Injuries and suspensions carved out tactical voids on both sides. Sevilla were without M. Bueno (knee), Marcao (wrist) and D. Sow (suspended for yellow cards). The absence of Marcao, in particular, removed a natural left-sided centre-back, forcing Salas and Castrin to shoulder greater responsibility in aerial duels and first contacts. Sow’s suspension stripped Garcia Plaza of a dynamic runner in midfield, increasing the burden on Agoumé to cover ground and break lines with his passing.
Real Sociedad’s absentees – G. Guedes (toe), J. Karrikaburu (ankle), A. Odriozola and I. Ruperez (both knee) – limited Matarazzo’s options for late attacking reshuffles. Without Guedes’ direct running or Karrikaburu’s penalty-box instincts, the coach leaned heavily on the starting quartet of Barrenetxea, Soler, Marín and Oyarzabal, with the likes of O. Oskarsson, Takefusa Kubo and Wesley held in reserve as different profiles of chaos from the bench.

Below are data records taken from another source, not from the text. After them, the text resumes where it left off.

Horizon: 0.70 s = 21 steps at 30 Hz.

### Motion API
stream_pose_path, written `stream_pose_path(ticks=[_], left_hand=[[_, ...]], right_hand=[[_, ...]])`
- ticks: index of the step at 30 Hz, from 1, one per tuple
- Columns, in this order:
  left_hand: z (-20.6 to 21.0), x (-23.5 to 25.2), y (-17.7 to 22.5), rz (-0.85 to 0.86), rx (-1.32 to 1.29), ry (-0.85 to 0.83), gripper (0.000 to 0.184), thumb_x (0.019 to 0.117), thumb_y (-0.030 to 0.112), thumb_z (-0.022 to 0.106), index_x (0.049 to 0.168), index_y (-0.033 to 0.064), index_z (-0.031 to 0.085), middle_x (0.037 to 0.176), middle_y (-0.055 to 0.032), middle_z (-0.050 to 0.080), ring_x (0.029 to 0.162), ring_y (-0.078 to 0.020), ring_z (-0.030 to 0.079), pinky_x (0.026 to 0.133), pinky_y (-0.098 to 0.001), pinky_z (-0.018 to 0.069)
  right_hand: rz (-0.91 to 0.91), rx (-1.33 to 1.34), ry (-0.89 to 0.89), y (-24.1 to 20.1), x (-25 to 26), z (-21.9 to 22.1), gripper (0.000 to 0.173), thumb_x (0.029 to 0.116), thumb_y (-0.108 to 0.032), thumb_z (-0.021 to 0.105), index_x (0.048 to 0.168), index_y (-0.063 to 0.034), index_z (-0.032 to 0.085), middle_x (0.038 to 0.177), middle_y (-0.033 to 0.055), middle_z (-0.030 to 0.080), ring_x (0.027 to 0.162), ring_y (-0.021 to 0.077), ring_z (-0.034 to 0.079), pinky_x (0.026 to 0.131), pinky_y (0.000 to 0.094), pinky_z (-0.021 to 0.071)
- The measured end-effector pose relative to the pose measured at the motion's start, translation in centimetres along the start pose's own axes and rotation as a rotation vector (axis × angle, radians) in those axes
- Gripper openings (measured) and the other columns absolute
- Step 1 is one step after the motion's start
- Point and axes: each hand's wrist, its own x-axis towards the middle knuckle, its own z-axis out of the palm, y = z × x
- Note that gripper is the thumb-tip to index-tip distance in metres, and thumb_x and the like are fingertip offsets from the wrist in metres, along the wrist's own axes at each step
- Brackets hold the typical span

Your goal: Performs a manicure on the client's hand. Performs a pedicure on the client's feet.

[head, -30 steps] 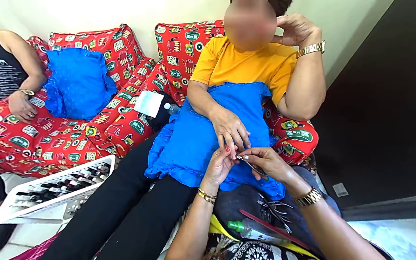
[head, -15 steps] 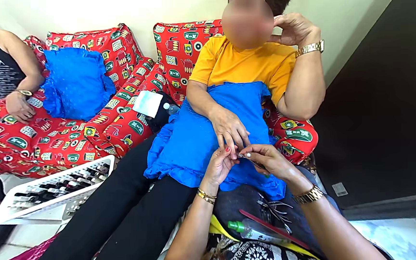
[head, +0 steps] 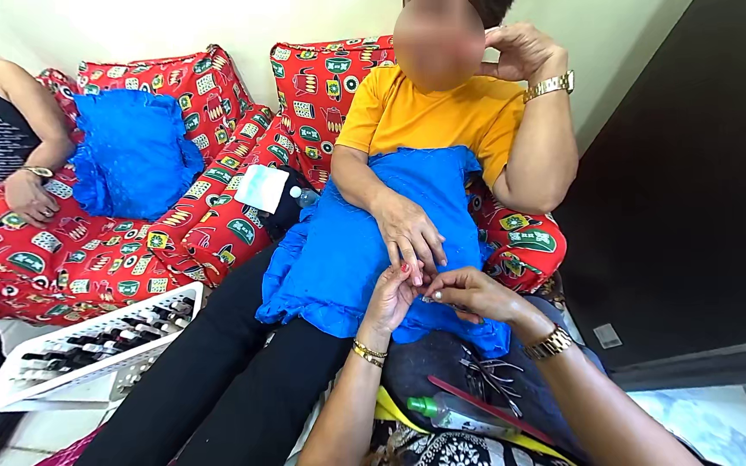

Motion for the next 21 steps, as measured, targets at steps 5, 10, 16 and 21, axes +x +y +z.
stream_pose_path(ticks=[5, 10, 16, 21], left_hand=[[-0.2, -0.1, 0.0, -0.024, 0.032, -0.012, 0.017, 0.0939, 0.026, 0.073, 0.097, 0.0100, 0.075, 0.090, -0.0046, 0.075, 0.087, -0.0148, 0.073, 0.082, -0.0315, 0.0600], [-0.3, -0.1, -0.3, -0.017, 0.058, -0.044, 0.015, 0.0917, 0.026, 0.075, 0.094, 0.0116, 0.075, 0.092, -0.0035, 0.074, 0.087, -0.0121, 0.072, 0.080, -0.0285, 0.0593], [-0.6, -0.1, -0.1, -0.019, 0.041, -0.072, 0.019, 0.0940, 0.029, 0.073, 0.099, 0.0103, 0.074, 0.094, -0.0038, 0.075, 0.087, -0.0114, 0.072, 0.081, -0.0276, 0.0594], [-1.0, 0.1, -0.1, -0.037, 0.044, -0.155, 0.024, 0.0975, 0.034, 0.068, 0.103, 0.0118, 0.075, 0.102, -0.0059, 0.075, 0.097, -0.0147, 0.072, 0.085, -0.0304, 0.0587]], right_hand=[[-0.214, 0.420, 0.076, 0.2, -0.5, 0.8, 0.021, 0.1002, -0.014, 0.051, 0.100, -0.0131, 0.073, 0.061, -0.0090, 0.062, 0.044, -0.0026, 0.051, 0.043, 0.0146, 0.0451], [-0.621, 0.612, 0.199, -2.0, 1.9, 2.5, 0.014, 0.0997, -0.020, 0.061, 0.093, -0.0154, 0.073, 0.058, -0.0050, 0.060, 0.048, 0.0018, 0.056, 0.051, 0.0183, 0.0499], [-0.504, 0.538, 0.186, 3.1, 2.3, 4.5, 0.016, 0.0999, -0.026, 0.057, 0.087, -0.0193, 0.063, 0.062, -0.0095, 0.059, 0.048, -0.0011, 0.052, 0.048, 0.0170, 0.0444], [-0.334, 0.528, 0.295, 4.8, -0.4, 4.9, 0.016, 0.0997, -0.013, 0.054, 0.089, -0.0131, 0.066, 0.068, -0.0049, 0.067, 0.053, 0.0037, 0.062, 0.053, 0.0203, 0.0543]])
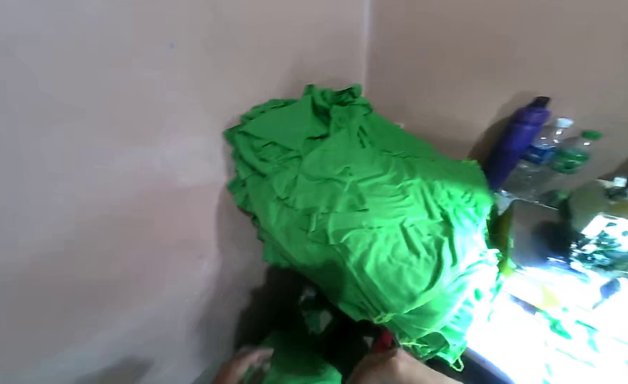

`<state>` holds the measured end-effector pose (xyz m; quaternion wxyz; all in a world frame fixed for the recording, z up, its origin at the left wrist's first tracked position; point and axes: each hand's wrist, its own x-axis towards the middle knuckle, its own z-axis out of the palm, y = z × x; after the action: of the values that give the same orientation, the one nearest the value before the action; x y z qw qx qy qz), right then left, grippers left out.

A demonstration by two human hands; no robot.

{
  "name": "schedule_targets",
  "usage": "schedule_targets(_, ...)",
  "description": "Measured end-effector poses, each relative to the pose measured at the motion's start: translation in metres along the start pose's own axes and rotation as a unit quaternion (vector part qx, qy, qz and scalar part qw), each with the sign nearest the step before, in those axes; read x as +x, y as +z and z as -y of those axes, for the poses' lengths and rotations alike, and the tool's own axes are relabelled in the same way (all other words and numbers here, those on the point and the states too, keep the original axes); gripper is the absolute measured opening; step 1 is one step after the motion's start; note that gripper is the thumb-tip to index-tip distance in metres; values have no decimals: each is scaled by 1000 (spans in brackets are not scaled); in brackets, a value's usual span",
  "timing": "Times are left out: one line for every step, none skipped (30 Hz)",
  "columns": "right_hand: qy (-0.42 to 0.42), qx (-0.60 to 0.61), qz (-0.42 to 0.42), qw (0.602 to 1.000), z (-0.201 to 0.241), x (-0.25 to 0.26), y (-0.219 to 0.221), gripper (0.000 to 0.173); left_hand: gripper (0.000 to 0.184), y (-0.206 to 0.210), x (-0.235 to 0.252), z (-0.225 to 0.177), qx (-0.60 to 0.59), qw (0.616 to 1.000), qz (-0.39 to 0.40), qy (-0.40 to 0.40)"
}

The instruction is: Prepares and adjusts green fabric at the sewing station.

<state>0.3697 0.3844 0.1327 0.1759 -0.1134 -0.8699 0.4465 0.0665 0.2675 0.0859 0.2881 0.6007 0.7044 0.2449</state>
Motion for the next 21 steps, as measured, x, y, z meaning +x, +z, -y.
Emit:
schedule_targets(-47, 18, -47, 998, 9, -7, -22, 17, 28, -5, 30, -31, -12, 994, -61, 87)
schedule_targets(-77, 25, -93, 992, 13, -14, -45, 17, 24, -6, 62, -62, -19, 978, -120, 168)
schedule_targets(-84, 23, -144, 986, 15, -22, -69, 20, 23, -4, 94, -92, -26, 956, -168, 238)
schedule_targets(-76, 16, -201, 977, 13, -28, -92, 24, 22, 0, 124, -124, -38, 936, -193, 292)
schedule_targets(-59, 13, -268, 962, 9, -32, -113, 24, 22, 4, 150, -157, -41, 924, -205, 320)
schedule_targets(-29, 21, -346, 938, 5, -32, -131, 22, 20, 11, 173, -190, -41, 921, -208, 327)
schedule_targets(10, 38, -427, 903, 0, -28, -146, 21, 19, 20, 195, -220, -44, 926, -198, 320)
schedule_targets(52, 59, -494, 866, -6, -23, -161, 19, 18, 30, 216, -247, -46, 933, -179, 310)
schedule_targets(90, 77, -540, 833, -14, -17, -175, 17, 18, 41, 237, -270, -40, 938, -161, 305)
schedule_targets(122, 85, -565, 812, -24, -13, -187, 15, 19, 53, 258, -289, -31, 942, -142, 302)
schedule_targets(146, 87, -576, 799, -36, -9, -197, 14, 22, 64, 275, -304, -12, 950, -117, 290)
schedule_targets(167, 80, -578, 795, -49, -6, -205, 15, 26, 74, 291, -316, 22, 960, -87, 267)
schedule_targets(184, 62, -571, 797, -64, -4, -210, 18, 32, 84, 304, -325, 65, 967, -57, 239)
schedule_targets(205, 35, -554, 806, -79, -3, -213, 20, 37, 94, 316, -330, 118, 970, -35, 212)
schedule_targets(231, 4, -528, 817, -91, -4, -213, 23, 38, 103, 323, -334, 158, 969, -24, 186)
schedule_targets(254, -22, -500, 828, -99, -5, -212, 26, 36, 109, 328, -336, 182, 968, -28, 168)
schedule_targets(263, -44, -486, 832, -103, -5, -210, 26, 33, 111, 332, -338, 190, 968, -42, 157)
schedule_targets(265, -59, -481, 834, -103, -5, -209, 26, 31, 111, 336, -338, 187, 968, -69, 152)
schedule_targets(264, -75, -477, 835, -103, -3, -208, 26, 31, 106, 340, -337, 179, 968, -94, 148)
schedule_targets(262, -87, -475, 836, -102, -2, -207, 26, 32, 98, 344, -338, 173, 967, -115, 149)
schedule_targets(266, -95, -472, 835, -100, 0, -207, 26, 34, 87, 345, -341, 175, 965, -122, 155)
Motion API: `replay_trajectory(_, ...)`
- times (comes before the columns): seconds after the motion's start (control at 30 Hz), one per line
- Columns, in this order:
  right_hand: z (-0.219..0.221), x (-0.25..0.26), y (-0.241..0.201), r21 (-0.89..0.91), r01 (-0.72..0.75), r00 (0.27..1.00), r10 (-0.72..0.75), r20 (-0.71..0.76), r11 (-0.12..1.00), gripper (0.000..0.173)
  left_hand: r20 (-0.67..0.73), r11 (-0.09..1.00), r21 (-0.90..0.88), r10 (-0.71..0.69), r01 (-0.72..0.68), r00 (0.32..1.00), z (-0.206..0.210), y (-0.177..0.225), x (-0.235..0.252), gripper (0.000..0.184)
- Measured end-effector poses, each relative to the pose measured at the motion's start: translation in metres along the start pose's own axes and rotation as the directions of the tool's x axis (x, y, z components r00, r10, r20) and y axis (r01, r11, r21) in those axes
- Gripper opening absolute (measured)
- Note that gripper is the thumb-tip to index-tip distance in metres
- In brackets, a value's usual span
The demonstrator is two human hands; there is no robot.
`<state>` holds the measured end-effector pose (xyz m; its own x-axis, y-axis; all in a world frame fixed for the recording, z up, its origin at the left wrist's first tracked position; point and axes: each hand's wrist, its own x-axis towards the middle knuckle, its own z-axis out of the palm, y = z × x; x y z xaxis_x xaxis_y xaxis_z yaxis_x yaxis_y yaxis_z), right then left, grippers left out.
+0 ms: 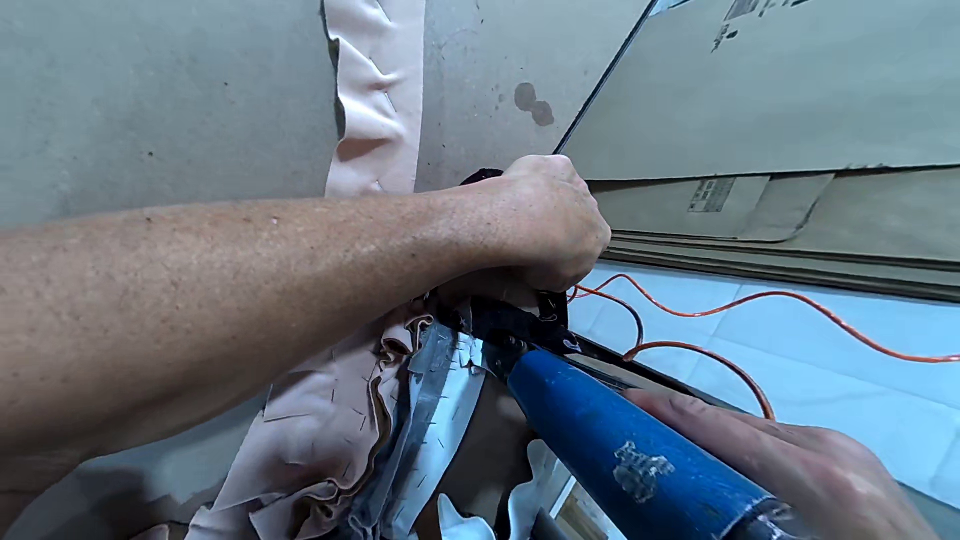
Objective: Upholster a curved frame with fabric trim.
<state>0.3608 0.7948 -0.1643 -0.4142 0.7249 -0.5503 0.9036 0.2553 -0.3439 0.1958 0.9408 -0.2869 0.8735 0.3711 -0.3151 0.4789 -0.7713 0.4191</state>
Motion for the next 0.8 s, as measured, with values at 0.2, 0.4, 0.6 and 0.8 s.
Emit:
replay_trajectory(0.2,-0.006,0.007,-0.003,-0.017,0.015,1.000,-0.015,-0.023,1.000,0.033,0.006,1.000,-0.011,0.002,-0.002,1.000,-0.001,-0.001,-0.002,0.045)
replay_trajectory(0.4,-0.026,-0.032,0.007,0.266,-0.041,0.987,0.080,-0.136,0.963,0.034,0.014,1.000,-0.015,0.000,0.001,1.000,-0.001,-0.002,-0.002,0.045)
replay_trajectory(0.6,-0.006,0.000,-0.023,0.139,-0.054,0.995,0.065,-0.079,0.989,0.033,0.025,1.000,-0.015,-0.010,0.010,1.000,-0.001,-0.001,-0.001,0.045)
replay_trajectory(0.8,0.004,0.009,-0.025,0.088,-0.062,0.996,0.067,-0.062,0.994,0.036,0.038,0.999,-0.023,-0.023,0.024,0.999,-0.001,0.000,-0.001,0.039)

Following this result, the statistical prognosis for both squads diverges. Sevilla’s narrow win does not erase an overall average of 1.6 goals conceded per game, but it reinforces a narrative: at home, with a compact 4-4-2 and a ferocious right flank led by Carmona and Vargas, they can grind out results. Their perfect penalty record this season – 5 scored from 5, with no misses – adds another weapon in tight games, especially in the high-pressure late phases where they so often collect cards.
For Real Sociedad, the defeat is a reminder that their away profile remains fragile. Scoring an average of 1.2 goals on their travels while conceding 1.6 leaves little margin for error, even with an elite finisher like Oyarzabal and a creator of Barrenetxea’s calibre. Their tactical framework is sound, but without sharper defensive concentration and more ruthless exploitation of opponents’ late-game nervousness, their push for Europe will continue to be undermined by nights like this in Sevilla – nights where the Hunter finds the Shield thicker and more stubborn than the season’s numbers might have suggested.